# PROBLEM TO SOLVE:
Below is a listing. Copy each line of it that holds the word "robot".

▼▼▼

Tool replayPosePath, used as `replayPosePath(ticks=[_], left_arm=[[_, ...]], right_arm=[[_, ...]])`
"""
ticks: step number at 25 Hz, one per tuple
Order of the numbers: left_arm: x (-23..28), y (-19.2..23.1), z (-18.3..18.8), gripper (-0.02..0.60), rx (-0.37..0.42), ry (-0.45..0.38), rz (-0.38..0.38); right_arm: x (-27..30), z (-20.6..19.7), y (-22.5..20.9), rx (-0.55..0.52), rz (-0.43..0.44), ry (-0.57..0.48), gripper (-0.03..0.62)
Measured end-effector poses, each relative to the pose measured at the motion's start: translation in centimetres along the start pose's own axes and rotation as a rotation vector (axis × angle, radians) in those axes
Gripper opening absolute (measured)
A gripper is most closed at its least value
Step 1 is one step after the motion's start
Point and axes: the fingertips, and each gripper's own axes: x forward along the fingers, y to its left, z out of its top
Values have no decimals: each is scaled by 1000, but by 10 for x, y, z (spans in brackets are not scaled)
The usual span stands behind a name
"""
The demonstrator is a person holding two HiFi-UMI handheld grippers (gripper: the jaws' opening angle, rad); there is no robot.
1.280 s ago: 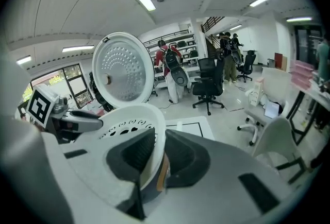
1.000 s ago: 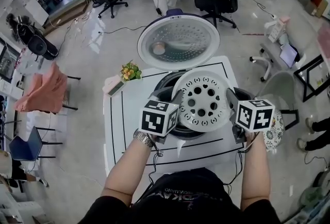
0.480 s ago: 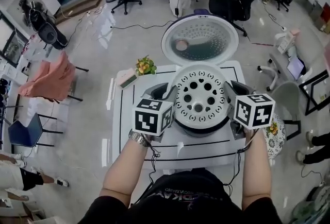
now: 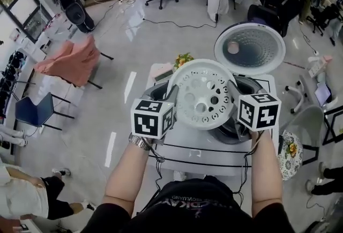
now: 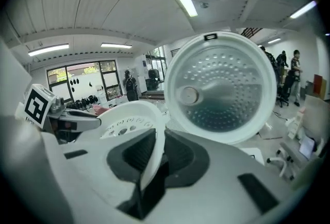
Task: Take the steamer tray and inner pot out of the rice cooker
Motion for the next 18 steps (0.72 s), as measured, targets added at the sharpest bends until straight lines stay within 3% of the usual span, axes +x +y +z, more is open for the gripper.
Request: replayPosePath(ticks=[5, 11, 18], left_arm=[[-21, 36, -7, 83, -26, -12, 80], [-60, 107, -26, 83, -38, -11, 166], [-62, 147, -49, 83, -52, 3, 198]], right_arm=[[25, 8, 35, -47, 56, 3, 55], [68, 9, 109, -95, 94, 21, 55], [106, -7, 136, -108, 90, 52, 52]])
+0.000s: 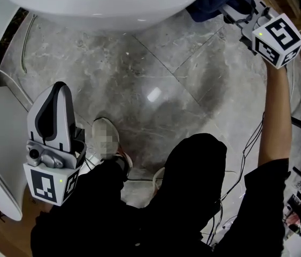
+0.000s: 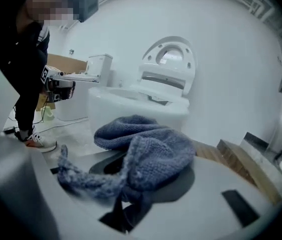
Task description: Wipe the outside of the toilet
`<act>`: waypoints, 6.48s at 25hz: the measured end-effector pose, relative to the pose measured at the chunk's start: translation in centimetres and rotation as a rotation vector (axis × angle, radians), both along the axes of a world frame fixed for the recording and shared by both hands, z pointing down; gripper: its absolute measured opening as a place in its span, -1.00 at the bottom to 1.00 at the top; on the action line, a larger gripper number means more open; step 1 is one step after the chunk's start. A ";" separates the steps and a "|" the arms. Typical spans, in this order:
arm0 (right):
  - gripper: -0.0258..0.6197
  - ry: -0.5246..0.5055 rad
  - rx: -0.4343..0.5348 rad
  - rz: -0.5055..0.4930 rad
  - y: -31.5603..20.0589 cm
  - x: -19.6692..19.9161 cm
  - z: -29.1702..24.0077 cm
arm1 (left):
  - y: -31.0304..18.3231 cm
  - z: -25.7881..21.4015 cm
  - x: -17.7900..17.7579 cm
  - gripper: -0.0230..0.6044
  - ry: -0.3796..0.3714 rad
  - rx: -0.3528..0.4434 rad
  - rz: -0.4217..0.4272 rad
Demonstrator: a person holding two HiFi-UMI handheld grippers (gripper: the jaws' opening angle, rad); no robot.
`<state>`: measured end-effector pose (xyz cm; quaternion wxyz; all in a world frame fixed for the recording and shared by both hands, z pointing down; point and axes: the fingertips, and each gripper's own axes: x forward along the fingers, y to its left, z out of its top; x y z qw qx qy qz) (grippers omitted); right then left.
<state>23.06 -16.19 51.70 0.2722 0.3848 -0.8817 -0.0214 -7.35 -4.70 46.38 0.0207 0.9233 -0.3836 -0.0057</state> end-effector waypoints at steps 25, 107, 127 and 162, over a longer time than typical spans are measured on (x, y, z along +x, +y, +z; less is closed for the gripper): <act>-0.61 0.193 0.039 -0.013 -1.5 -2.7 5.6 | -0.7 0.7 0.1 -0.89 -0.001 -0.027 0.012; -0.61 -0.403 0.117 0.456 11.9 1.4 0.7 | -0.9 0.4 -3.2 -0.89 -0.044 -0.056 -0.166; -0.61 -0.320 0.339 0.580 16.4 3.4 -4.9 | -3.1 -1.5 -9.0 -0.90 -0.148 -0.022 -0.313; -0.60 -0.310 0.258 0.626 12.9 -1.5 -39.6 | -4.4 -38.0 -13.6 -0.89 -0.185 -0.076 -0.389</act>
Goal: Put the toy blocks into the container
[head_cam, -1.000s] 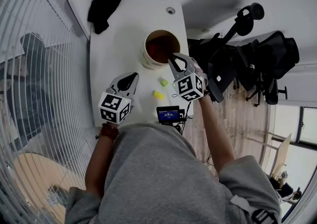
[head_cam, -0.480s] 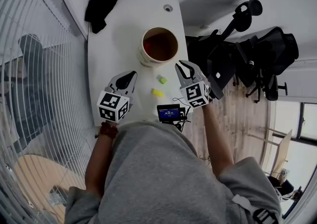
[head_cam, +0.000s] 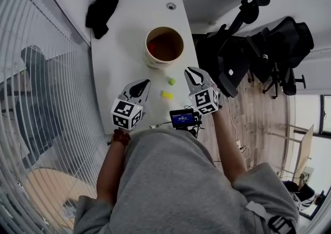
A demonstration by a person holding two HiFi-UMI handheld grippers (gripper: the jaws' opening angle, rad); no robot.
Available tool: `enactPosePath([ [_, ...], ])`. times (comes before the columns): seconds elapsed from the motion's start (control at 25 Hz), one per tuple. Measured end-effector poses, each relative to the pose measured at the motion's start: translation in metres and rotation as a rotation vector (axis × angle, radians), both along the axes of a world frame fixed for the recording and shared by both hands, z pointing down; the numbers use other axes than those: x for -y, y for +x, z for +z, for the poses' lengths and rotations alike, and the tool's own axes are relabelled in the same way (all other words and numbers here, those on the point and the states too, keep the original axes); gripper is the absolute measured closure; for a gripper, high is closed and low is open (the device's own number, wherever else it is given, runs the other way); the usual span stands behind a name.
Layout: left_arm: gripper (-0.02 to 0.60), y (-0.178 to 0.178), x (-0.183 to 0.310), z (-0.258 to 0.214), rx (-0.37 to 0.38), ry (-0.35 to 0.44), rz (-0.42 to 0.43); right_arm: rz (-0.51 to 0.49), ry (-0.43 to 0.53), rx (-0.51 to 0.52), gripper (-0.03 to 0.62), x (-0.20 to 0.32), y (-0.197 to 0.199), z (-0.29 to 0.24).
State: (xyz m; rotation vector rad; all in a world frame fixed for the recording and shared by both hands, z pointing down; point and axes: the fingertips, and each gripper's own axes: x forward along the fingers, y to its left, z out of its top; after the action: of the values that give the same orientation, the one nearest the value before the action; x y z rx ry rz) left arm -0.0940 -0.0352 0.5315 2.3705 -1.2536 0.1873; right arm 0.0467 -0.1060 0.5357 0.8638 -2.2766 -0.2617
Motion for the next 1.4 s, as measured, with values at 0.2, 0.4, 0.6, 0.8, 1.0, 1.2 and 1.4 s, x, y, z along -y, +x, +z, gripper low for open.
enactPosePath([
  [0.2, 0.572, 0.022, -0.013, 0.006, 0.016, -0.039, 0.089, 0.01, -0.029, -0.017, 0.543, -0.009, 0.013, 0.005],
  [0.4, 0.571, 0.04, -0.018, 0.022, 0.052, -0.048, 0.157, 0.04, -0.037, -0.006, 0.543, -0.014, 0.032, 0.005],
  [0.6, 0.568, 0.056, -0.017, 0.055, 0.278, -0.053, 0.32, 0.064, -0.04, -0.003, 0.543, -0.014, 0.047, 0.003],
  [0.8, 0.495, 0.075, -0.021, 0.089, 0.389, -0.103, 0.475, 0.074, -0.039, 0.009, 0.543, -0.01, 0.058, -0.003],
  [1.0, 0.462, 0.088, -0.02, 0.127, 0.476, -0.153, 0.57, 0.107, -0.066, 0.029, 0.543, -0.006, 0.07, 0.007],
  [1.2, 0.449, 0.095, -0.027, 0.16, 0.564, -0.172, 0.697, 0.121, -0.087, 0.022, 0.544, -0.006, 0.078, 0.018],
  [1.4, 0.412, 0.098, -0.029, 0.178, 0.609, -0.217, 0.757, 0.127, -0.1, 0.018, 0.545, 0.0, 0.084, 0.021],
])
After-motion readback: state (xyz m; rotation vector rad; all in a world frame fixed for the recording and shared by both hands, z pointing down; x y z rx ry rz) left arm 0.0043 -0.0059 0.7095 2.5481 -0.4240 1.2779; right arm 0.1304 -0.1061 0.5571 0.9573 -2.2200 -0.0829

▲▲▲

# WRITTEN ANSWER:
The demonstrator is a person holding two HiFi-UMI handheld grippers (gripper: the jaws' opening angle, rad); there is no robot.
Demonstrator: a person holding two HiFi-UMI handheld grippers (gripper: the jaws' opening angle, rad); no robot.
A demonstration by a person holding two HiFi-UMI handheld grippers (gripper: the jaws' opening angle, rad); no robot.

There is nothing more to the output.